Nina described her training and mentorship with a Spanish ceramist in her town. She spoke of leaving her ‘day-job’ to claim her artistry. She offered a timeline of her experience coming to Miami as a personal revival. In the background of her explanation was the silhouette of her paintings, many of which featured a digital image of her as the principal subject adorned with flowers and arranged in jewels.

From her interpretation, I learned that her new series of paintings included her as the primary subject. Each series expressed her own personal transformation as a woman and as an artist. It was a collection of conscious and unconscious stories that propelled the play of her femininity on canvas. I encourage you to check out her collection by clicking here.

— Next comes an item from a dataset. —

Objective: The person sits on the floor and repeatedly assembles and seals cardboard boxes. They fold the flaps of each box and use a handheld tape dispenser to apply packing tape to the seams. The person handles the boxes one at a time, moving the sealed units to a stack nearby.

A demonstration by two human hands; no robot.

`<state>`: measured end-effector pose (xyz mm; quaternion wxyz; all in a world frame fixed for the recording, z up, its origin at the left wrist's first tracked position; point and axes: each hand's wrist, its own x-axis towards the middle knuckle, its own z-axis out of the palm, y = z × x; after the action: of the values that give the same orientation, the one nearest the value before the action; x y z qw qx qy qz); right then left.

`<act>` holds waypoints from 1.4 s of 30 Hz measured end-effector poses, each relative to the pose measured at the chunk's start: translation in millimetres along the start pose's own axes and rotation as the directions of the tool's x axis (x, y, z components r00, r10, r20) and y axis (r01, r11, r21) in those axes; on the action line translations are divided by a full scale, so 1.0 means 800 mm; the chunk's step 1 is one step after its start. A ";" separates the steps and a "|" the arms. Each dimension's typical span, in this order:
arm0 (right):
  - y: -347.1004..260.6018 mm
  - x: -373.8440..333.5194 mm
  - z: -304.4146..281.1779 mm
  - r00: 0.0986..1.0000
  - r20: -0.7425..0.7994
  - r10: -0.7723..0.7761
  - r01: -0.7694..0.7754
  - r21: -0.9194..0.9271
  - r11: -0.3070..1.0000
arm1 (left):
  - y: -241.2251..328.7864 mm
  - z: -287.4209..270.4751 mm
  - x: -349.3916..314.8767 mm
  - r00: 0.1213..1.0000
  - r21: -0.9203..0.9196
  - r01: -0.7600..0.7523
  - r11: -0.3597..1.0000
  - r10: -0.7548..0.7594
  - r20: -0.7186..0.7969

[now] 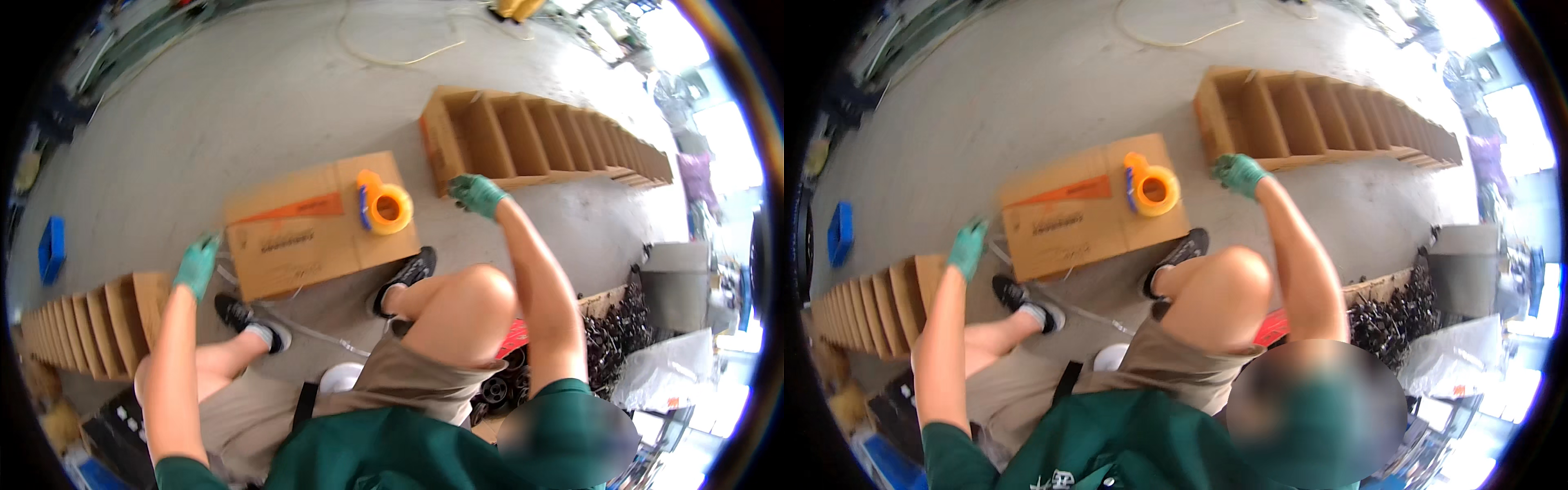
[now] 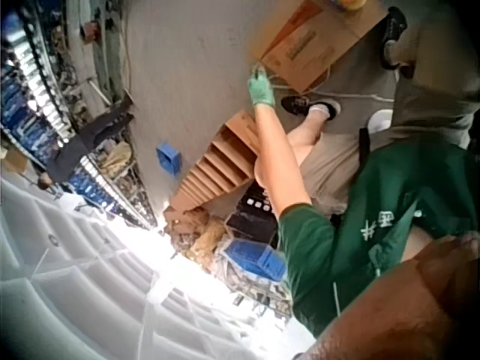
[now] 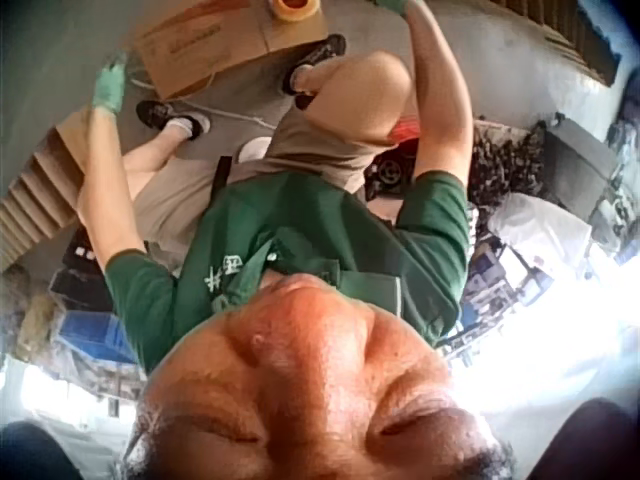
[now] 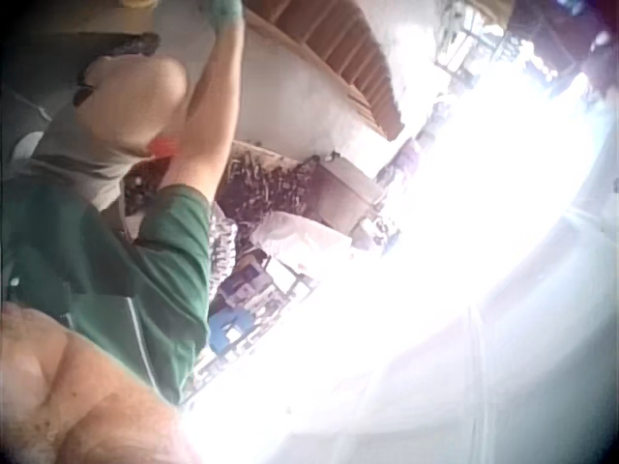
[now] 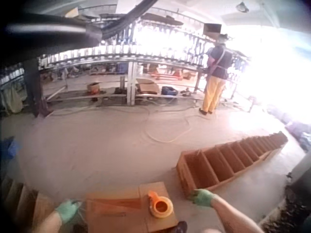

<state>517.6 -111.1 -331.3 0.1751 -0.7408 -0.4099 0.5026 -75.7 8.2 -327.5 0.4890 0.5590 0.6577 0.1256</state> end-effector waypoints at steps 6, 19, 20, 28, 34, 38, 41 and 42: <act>-0.166 -0.027 0.108 0.933 0.330 -0.145 0.340 -0.674 0.656 | -0.152 0.045 0.100 0.979 0.392 0.061 0.918 0.021 -0.203; -0.043 0.089 0.285 0.969 -0.038 -0.244 0.148 -0.703 0.696 | -0.209 0.080 0.106 0.953 -0.056 0.001 0.998 -0.018 -0.301; -0.042 0.091 0.283 0.966 -0.034 -0.255 0.156 -0.710 0.687 | -0.202 0.078 0.106 0.957 -0.112 0.009 0.994 -0.041 -0.288; -0.024 0.101 0.266 0.960 -0.122 -0.251 0.143 -0.557 0.818 | -0.116 0.046 0.097 0.975 -0.121 -0.071 0.990 0.043 -0.218; -0.040 0.092 0.273 0.930 -0.365 0.029 0.085 0.293 0.952 | -0.101 -0.102 0.086 0.863 -0.211 -0.125 0.969 0.002 -0.505; -0.050 0.087 0.317 0.828 -0.392 0.402 -0.091 0.612 0.785 | -0.094 -0.137 0.049 0.845 -0.307 -0.245 0.919 0.047 -0.533; -0.082 0.079 0.284 0.913 -0.366 -0.178 -0.072 -0.577 0.813 | -0.097 -0.134 0.036 0.823 -0.254 -0.168 0.953 -0.006 -0.567; -0.141 0.050 0.270 0.954 -0.132 -0.270 0.055 -0.808 0.587 | -0.110 -0.138 0.025 0.815 -0.243 -0.141 0.960 -0.027 -0.579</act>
<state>283.8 -44.7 -373.4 -0.0791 -0.7548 -0.6323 0.1553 -213.7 37.2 -346.1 0.3355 0.4408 0.7335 0.3938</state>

It’s interesting to wonder about why one is drawn to a piece of art. Perhaps it is this conversation between her story of the feminine that had catapulted my attention consciously and unconsciously  to be curious and seek out a conversation. As she poured me jasmine pearl tea, my fingers wrapped around the dainty floral painted porcelain cup. I sat back with the peace in knowing that any artist’s work is a result of an intrapersonal conversation and it is in moments of  inquiry and authentic listening, that I heard an artist’s personal journey as if it were my own.

What is creative Miami? Within that hour, creative Miami was an authentic exchange of experience, shaped into a conversation, distilled onto canvas. It was the antiquated pieces of jewelry, paints and fabrics that defined the collage as a story where I became a character within it: a crowning flower with wings of an ear.

Points to ponder:

Have you met an artist recently that has sparked your curiosity? What would you care to know about in that person? How does that question relate to you?